You're rarely far from affordable care. The US has roughly 16,000 federally funded community health centers and about 4,200 Title X family-planning clinics, plus tens of thousands of other public STI clinics, most offering free or sliding-scale care HRSA Health Centers. With at-home kits, order and test at the right point in the window so you're not paying for a falsely reassuring early result. When you're ready, you can get tested, and if you're weighing mail-in options you can compare testing providers.
Reading your results and how accurate they are
Accuracy depends far more on when you tested than on the lab. Testing before the window closes is the main cause of a false negative; the infection just isn't detectable yet. A too-early negative should always be repeated once enough time has passed.
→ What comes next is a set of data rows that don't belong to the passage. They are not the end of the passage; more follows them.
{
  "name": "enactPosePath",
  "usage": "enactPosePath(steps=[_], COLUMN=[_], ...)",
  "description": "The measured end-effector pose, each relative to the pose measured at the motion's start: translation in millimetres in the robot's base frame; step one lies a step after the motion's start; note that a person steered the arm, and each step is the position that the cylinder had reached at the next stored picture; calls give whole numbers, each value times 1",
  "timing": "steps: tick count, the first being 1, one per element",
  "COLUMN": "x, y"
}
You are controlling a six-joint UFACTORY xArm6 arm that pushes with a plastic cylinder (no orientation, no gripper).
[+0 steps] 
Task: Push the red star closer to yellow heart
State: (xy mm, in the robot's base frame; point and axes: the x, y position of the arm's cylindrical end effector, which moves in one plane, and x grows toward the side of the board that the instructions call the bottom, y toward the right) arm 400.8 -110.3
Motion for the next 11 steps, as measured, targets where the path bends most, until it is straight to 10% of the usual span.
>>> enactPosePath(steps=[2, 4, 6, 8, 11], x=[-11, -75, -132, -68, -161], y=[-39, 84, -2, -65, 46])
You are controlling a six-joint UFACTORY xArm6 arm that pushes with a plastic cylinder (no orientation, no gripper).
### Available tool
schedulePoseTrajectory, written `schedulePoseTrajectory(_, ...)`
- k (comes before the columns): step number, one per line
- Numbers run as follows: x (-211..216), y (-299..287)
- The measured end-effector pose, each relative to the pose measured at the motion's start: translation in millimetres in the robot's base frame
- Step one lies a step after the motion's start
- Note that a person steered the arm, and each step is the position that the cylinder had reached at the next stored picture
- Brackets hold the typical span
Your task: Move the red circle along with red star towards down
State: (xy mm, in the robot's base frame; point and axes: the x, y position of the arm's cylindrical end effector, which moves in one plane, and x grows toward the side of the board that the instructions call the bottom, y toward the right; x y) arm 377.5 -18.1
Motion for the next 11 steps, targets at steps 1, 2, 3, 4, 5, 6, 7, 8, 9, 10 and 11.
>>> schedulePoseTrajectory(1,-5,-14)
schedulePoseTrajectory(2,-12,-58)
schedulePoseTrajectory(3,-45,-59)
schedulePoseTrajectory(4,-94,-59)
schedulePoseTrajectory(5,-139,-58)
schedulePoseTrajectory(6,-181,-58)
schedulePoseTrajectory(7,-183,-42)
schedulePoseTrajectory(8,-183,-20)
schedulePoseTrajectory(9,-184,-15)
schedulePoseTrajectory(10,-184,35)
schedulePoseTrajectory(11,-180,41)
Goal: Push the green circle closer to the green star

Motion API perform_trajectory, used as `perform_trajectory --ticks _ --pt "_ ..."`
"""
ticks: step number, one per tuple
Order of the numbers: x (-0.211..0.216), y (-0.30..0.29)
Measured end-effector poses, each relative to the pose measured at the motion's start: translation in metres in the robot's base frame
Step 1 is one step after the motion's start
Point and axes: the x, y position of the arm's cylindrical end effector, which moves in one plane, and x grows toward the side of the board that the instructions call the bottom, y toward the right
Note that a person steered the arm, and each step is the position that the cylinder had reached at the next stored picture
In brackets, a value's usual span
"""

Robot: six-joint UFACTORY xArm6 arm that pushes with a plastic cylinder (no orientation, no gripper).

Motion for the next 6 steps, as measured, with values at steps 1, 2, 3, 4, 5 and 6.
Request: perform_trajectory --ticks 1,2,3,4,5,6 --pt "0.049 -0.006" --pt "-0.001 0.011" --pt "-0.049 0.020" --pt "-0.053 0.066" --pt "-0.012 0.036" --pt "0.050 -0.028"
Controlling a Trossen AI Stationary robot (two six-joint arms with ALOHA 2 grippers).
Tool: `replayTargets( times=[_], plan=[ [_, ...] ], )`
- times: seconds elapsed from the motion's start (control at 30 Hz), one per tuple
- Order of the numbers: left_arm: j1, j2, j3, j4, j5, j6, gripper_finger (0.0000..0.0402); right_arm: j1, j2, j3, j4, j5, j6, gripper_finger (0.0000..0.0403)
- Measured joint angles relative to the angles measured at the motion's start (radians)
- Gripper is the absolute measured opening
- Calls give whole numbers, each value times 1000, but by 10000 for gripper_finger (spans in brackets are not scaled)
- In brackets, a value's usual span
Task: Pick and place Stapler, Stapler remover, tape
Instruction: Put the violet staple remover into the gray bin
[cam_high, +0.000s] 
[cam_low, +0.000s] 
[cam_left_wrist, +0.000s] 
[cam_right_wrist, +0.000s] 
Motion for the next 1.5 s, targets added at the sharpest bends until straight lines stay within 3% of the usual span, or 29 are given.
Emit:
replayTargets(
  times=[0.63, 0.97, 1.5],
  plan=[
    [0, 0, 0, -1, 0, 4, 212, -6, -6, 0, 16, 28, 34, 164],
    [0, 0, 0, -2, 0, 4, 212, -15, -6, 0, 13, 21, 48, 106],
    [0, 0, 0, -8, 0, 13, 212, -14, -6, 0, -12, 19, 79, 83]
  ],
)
False positives are guarded against differently. For HIV and syphilis, testing uses a two-step process: an initial screening test, then a different confirmatory test. A result isn't a diagnosis until the confirmatory step agrees. A reactive rapid HIV test, for instance, is preliminary and must be confirmed with a follow-up lab test before it counts as a diagnosis USPSTF Screening.
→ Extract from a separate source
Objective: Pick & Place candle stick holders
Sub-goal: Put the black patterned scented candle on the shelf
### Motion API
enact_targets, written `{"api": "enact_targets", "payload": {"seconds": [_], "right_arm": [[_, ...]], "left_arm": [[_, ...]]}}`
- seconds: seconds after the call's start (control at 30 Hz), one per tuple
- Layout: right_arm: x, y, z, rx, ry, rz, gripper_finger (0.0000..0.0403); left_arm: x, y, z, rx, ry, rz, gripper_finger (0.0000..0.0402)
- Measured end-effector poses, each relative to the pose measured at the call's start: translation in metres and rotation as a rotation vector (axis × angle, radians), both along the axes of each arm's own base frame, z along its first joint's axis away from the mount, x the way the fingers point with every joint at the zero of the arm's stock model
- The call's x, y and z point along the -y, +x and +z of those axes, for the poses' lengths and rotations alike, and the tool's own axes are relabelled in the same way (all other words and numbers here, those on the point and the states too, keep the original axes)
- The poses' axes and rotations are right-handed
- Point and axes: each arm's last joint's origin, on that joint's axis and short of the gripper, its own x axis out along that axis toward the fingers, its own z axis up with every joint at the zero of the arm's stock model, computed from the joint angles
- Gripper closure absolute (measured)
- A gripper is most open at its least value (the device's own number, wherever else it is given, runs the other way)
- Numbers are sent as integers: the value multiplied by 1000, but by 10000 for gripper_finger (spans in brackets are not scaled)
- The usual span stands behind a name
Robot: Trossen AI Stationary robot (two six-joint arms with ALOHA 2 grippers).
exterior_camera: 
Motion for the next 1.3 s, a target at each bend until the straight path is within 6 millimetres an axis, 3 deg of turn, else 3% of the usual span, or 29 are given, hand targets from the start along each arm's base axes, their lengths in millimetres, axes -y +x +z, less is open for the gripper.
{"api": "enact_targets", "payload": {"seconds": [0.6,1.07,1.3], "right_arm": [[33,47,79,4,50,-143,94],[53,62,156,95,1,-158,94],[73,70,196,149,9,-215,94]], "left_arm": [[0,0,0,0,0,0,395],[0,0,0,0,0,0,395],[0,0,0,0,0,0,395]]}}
| Result | What it usually means | What to do |
|---|---|---|
| Negative, tested after the window | Reliable — high accuracy once the window has passed | No action unless symptoms or a new exposure |
| Negative, tested too early | May be falsely reassuring; infection not yet detectable | Repeat the test once the window has closed |
| Positive on a NAAT (chlamydia/gonorrhea) | Highly likely a true infection (specificity ~99%) | Start treatment; notify partners |
| Reactive rapid HIV or syphilis screen | Preliminary only — not yet a diagnosis | Wait for the confirmatory lab test |
For viral infections like HPV, screening and interpretation work differently again. See hpv testing for how that's handled.
If a result is positive
A confirmed positive for most bacterial STIs is treatable, often with a single course of medication. We cover regimens and what to expect in our treatment guide. Start there, and notify recent partners so they can test too.
When to see a clinician
- You have symptoms, such as discharge, burning with urination, sores, unusual pain, or a rash, regardless of recent test results.
- You had a high-risk exposure and want guidance on which test to use and when, especially for HIV.
- You got a negative result but tested early, and you're unsure whether to repeat it.
- You received a reactive rapid HIV or syphilis screen and need the confirmatory test arranged.
- You're pregnant or planning a pregnancy, since untreated STIs can affect the pregnancy and the baby.